_PROBLEM DESCRIPTION:_ From the data underneath, reproduce exactly the stretch that begins at the line with "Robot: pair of" and ends after the line with "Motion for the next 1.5".
##### INFORMATION PROVIDED
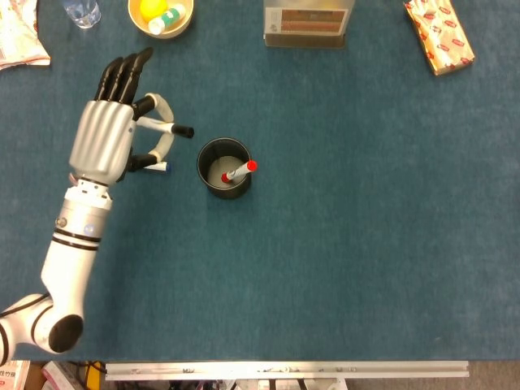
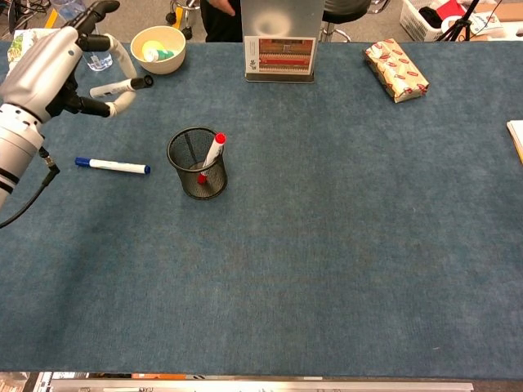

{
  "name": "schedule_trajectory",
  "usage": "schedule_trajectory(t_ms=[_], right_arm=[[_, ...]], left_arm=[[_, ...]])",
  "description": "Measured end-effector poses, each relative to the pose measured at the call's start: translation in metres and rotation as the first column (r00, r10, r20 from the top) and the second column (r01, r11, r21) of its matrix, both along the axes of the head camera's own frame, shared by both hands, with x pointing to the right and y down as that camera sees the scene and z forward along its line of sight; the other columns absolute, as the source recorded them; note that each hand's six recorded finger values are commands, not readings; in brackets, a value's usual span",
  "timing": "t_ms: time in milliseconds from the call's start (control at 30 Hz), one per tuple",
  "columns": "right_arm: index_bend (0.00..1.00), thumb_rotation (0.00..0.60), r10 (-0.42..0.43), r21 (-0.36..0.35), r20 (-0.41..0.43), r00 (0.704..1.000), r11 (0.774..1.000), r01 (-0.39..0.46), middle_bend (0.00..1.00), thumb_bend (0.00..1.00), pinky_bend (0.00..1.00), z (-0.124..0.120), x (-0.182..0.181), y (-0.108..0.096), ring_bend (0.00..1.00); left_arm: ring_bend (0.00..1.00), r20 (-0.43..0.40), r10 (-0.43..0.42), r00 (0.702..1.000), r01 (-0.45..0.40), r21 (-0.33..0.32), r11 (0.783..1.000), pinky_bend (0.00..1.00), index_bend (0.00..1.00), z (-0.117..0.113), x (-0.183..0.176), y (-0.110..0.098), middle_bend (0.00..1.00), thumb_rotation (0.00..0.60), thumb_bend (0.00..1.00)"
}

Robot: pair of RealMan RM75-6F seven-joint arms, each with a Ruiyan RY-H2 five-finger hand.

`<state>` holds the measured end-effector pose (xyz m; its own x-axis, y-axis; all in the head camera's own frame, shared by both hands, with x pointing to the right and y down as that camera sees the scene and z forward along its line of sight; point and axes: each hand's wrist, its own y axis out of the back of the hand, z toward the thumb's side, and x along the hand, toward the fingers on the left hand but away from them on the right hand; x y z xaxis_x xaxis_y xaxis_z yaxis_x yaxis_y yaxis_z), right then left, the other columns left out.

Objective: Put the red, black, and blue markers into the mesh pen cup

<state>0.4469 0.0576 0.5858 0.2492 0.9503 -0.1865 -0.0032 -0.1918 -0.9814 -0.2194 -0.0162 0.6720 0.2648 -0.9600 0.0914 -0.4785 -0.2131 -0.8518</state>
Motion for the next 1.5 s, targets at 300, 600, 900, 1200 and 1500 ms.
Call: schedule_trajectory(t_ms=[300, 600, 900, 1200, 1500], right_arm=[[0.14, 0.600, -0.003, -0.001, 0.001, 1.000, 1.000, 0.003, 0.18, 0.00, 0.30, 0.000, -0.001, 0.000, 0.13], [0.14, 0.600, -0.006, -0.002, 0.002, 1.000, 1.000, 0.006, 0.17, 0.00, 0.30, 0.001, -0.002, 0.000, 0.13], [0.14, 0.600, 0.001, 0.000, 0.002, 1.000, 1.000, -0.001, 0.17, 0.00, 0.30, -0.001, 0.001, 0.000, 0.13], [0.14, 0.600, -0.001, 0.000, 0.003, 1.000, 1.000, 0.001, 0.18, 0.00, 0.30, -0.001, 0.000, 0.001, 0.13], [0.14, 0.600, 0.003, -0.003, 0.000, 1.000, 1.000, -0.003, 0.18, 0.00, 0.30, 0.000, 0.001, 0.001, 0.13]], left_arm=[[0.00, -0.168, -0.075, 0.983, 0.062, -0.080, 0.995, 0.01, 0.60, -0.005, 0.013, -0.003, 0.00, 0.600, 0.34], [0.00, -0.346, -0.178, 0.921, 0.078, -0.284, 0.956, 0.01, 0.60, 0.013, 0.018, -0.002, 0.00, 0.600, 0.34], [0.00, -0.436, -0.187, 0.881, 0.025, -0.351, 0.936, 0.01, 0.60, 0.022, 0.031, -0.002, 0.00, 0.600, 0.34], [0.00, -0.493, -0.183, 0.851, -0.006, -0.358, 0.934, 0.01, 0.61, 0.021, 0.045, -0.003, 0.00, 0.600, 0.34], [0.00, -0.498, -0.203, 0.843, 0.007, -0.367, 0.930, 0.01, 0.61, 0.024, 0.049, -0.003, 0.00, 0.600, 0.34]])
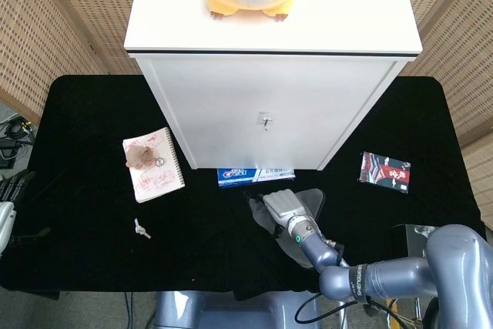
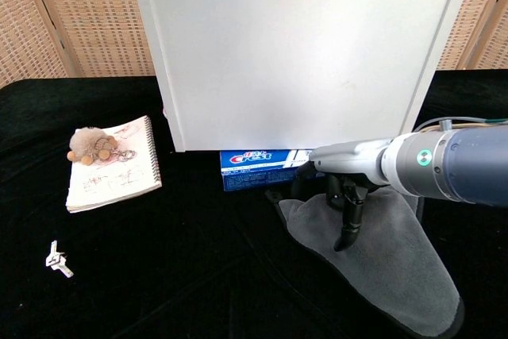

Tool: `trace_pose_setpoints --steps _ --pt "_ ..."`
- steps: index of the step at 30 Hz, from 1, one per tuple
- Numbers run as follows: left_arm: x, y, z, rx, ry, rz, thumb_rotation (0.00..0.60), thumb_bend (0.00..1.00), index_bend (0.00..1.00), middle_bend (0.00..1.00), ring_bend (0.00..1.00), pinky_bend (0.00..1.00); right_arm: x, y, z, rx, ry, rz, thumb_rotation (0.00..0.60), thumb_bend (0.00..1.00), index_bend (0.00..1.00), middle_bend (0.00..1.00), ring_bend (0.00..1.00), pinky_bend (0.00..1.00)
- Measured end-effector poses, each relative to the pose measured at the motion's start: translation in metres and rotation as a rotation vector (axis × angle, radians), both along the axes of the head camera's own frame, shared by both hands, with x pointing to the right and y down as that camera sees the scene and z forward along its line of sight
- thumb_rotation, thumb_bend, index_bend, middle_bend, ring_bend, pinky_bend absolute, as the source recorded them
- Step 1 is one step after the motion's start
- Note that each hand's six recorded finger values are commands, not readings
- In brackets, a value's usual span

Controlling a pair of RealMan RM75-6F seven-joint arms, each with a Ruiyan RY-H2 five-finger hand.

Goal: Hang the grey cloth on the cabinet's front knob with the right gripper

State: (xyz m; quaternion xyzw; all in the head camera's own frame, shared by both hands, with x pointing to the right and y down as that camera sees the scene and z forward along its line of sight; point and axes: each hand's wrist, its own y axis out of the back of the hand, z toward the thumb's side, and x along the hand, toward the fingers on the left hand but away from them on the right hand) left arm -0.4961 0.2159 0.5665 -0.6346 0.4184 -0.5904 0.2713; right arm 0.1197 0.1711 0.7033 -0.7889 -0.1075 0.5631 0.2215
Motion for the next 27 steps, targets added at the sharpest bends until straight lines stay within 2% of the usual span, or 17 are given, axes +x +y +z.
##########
_RESULT FOR THIS EXERCISE:_
Robot: pair of RealMan RM75-6F seven-joint arms, each with a Ruiyan RY-H2 five-finger hand.

`<state>` holds the measured end-effector pose (xyz m; its own x-axis, y-axis; all in the head camera's own frame, shared by both hands, with x pointing to the right and y down as that camera sees the scene and z forward along its line of sight; point and axes: each hand's wrist, its own y axis out of the back of the hand, z toward the thumb's side, and x along the hand, toward the fingers on the left hand but away from them on the right hand; x y z xaxis_x xaxis_y xaxis_z yaxis_x yaxis_y yaxis_z), right then left, the other columns left out.

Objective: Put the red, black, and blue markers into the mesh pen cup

<state>0.4469 0.0576 0.5858 0.2492 0.9503 -0.1865 -0.0032 -0.1918 -0.9814 -0.2194 -0.0162 0.6720 0.2648 -0.9600 0.0914 -0.4785 -0.2131 -0.8518</state>
Motion for the next 1.5 s, targets at 300, 600, 900, 1200 and 1500 ms.

No more work is required for the exercise.